Lisa found a pile of mail on the ground today while walking to the 6 train at 77th St. She noticed it out of the corner of her eye as she was walking by the mailboxes at 3rd Avenue and 77th. It was a thick stack, lots of important looking pieces of mail bound together by a pair of industrial sized elastics. She got so excited when she picked up the mail. It was like she'd found something really special. Anything could have been in that pile. "I'm so nosy," she thought to herself as she imagined tearing every piece open and reading every letter, finding out how much Mr. Harris at 344 77th St. owes on his phone bill, finding out what the Motor Vehicle Dept. wanted with Hillary Somarkin, but most of all, she really want to read the card with the Thanksgiving sticker pasted across the back flap, addressed in colorful marker obviously, by a child. She started racking her brain. "What can I do with this pile of mail? What can I do with it besides read it and then throw it away?" Maybe she could take the pieces that looked important and read them, and dump the rest of them in a mail box, she thought. She knew that fucking with the US Mail is a felony, and she didn't need any more trouble. She'd already fought to escape two other felonies, one for international drug smuggling which was nothing more than driving into Canada with a joint in her purse, and grand theft larceny which had been a bit more complicated, but she had been a minor and had good grades, and was able to wriggle out of it fairly easily with only a few hundred hours of volunteer service.

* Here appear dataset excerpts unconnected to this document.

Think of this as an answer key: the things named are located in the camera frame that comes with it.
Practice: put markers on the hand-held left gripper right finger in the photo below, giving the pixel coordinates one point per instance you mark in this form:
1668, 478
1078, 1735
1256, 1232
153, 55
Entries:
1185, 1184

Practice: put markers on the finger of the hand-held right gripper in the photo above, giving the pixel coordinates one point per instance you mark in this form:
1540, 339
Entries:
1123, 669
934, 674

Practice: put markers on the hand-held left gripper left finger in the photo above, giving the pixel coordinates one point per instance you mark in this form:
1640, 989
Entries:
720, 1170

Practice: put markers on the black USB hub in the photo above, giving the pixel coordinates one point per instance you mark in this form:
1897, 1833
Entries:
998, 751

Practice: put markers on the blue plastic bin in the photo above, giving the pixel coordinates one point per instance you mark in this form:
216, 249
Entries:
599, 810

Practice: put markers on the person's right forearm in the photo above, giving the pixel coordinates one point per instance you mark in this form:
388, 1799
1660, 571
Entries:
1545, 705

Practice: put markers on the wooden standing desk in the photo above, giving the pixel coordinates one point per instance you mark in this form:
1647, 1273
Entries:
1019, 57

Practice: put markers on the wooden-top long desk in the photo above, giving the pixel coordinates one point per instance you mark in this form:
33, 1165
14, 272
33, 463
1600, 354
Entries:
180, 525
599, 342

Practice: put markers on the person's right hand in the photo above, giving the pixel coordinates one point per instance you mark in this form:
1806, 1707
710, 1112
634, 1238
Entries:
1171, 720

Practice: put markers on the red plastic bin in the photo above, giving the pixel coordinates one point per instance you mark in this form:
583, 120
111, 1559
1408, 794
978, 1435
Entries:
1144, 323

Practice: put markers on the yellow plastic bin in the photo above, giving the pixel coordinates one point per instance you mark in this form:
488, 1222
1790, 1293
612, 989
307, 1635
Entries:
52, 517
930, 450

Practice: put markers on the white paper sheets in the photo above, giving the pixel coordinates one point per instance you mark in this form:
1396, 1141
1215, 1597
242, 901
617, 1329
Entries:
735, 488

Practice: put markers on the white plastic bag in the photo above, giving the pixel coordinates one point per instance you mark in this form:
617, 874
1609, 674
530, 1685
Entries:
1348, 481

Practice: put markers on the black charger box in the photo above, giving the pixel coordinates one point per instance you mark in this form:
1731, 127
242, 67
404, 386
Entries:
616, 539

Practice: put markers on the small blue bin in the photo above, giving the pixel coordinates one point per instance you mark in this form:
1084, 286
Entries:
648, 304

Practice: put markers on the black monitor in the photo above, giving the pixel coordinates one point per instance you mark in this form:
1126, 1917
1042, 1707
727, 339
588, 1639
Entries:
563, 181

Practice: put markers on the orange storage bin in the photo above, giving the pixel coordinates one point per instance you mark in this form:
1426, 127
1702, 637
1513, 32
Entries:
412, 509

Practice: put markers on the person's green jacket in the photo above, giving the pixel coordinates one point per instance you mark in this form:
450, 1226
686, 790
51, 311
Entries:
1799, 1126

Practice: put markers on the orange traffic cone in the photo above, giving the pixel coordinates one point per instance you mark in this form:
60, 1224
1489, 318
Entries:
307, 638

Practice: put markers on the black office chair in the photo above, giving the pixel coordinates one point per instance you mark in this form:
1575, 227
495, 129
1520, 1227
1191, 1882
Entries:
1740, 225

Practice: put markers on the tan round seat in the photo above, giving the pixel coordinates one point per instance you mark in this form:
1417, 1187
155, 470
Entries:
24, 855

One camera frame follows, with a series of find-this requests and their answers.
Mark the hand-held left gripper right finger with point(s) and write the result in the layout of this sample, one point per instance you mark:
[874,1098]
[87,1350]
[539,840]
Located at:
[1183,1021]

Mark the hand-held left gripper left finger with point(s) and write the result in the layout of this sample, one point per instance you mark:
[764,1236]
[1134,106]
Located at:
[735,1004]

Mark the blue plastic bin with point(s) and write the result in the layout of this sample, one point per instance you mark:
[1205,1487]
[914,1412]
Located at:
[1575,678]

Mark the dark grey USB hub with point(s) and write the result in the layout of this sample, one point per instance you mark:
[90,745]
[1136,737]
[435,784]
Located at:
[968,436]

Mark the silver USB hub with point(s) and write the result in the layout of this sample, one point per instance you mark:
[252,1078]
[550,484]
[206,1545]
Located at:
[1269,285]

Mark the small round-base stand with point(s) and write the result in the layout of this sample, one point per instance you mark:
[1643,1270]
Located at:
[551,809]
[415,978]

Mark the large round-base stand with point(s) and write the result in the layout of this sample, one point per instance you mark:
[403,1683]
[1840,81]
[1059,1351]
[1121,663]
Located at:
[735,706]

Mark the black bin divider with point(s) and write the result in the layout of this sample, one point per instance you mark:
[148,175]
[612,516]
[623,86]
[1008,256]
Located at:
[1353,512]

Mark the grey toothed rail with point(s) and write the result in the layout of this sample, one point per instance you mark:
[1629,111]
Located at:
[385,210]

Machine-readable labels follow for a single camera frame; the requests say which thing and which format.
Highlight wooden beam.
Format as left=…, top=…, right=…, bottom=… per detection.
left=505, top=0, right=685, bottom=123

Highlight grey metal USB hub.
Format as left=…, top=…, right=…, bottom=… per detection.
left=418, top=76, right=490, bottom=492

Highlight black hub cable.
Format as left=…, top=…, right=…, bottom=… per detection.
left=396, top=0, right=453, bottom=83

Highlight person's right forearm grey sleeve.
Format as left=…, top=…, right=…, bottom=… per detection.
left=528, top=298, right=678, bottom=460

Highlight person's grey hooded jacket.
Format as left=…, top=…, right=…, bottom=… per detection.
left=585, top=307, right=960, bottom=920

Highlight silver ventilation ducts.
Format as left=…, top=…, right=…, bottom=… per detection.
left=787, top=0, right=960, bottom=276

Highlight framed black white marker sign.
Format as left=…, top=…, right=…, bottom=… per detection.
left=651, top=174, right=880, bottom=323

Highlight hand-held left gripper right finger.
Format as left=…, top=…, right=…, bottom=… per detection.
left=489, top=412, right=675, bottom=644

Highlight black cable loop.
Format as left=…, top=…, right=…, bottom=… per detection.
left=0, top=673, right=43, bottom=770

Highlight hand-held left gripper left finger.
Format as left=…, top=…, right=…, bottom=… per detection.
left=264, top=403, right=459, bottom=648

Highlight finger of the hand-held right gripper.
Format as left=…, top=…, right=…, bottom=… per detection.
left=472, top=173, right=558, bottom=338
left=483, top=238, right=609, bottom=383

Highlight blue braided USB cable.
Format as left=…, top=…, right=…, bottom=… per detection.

As she walked, she thought. Maybe it would be fun to open every piece of mail and try to figure how all the people in the stack related, including who the mail was going to, who it was coming from and who it was about. She'd been walking for about three minutes, dreaming about what she was going to do with the huge stack of mail when she saw a mail mistress standing beside a mail box. She held out the stack to her and said, "I found this on the street." The mail mistress looked very alarmed and looked over the pile, eyeing Lisa a bit suspiciously. "You found this?" she said. "Yes," Lisa insisted. "On the corner at 77th and 3rd." The mail mistress took her headphones out of her ears for a minute and seemed to breathe a sigh of relief. "It's not mine," she said. "He must have dropped a pile on his route. OK, I'll take this," she said. "Thank you."

Lisa walked away feeling happy that she'd done a good deed, but she was also a little bit miffed because she had really wanted to read the Thanksgiving card. She imagined all the people who would be getting their mail in a day or two thanks to her having picked up the pile and not putting it into her purse to take home with her. She wondered if someone else might have wanted to read it too, the way she had. Would someone else have wanted to do the same thing? She wasn't bad, was she? Was she normal? She'd never felt normal, not for one day, not one day in her whole life. But she had grown to accept that. There was nothing she could do about the way she felt, and she had been able to make friends and find her way in the world, so what was there to fix, then? She walked to the corner of 77th street and looked around the huge crowd of people, imagining the likeliness of Mr. Harris or Hillary being among them.